Al oír la voz de su viejo amigo, César salió de su reducto, con la piel brillante de sudor, y avanzó hacia Betty, que seguía confusa.

—Yo enfadado que Harvey marchar —dijo—. Si él atravesar valle, yo ir con él. El espíritu de John Birch no hacer mal a su hijo.

—¡Pobre ignorante! —exclamó el veterano, recuperando el uso de la palabra, después de recuperar el aliento—. ¿Cree usted que ese hombre es de carne y hueso?

—Harvey no mucha carne, pero muy listo.

—Sargento —intervino la cantinera—: Sé razonable una vez en tu vida, y haz caso del aviso, sea quien sea quien lo dio. Llama a los soldados y ve en busca del capitán Jack. Acuérdate, tesoro mío, de que al irse dejó orden de que estuvieras dispuesto a montar al primer aviso.

—Sí, pero no por orden del maligno. Que diga una palabra el capitán, el teniente Masón o el corneta Skipwith, y nadie estará más pronto que yo sobre la silla.

—¿No presumías tanto de que los dragones harían frente al mismísimo demonio?

—Y sigo diciéndolo: pero en batalla abierta y a pleno día. Tentar a Satanás en una noche como esta, es una locura y una impiedad. Oíd cómo silba el viento entre los árboles: parece el aullido de unos seres malignos.

—¡Yo verle! —exclamó César, con unos ojos tan abiertos que muy bien podían ver hasta objetos imaginarios.

—¿A quién? —preguntó Hollister, llevando instintivamente la mano al sable.

—Yo ver John Birch salir de la fosa —dijo el negro—. Y antes de enterrar, yo verlo andando.

—Entonces, tuvo que llevar una mala vida —aseguró Hollister—. Los bienaventurados descansan hasta la revista del Juicio final, pero las almas culpables son atormentadas en este mundo y en el otro.

—¿Y qué pasará con la del capitán Jack? —exclamó Betty, encolerizada—. ¿Ya te has olvidado de sus órdenes y del aviso que acabas de recibir? Voy a enganchar mi carreta, iré a buscarle, y le diré que no espere tu ayuda porque tienes miedo del diablo y de un hombre que ya murió. Mañana veremos quién es sargento de órdenes: seguro que no se llamará Hollister.

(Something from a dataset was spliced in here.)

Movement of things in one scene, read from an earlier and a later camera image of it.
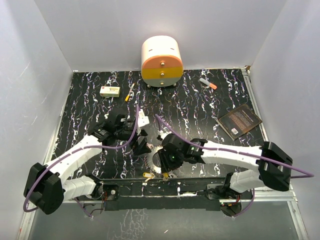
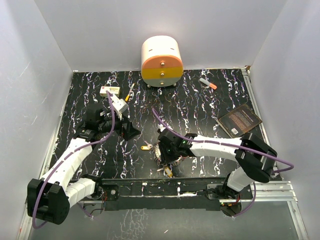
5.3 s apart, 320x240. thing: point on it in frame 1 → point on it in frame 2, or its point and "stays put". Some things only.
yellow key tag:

—¡Vamos, vamos! —le dijo el sargento, poniéndole un mano en el hombro—. Si hay que ir a algún sitio esta noche, que sea a donde lo pide el deber. ¡Que el Señor se apiade de nosotros y no nos envíe sino enemigos de carne y hueso!

Otro vaso que le sirvió la cantinera confirmó al veterano en una decisión que sólo había tomado por miedo a una riña del capitán, y fue a ordenar lo necesario a los doce dragones que entonces mandaba. El joven mulato regresó con el anillo del doctor; César lo puso en el bolsillo más próximo a su corazón, montó a caballo, y se agarró a la crin con los ojos cerrados. Así permaneció, en una especie de estupor, hasta que el noble bruto se detuvo a la puerta de la cuadra de donde había salido.

Los movimientos de los dragones se realizaron con la normalidad de unas maniobras, aunque mucho más lentos, pues el sargento les hizo avanzar con precauciones para guardarse contra toda sorpresa del espíritu maligno.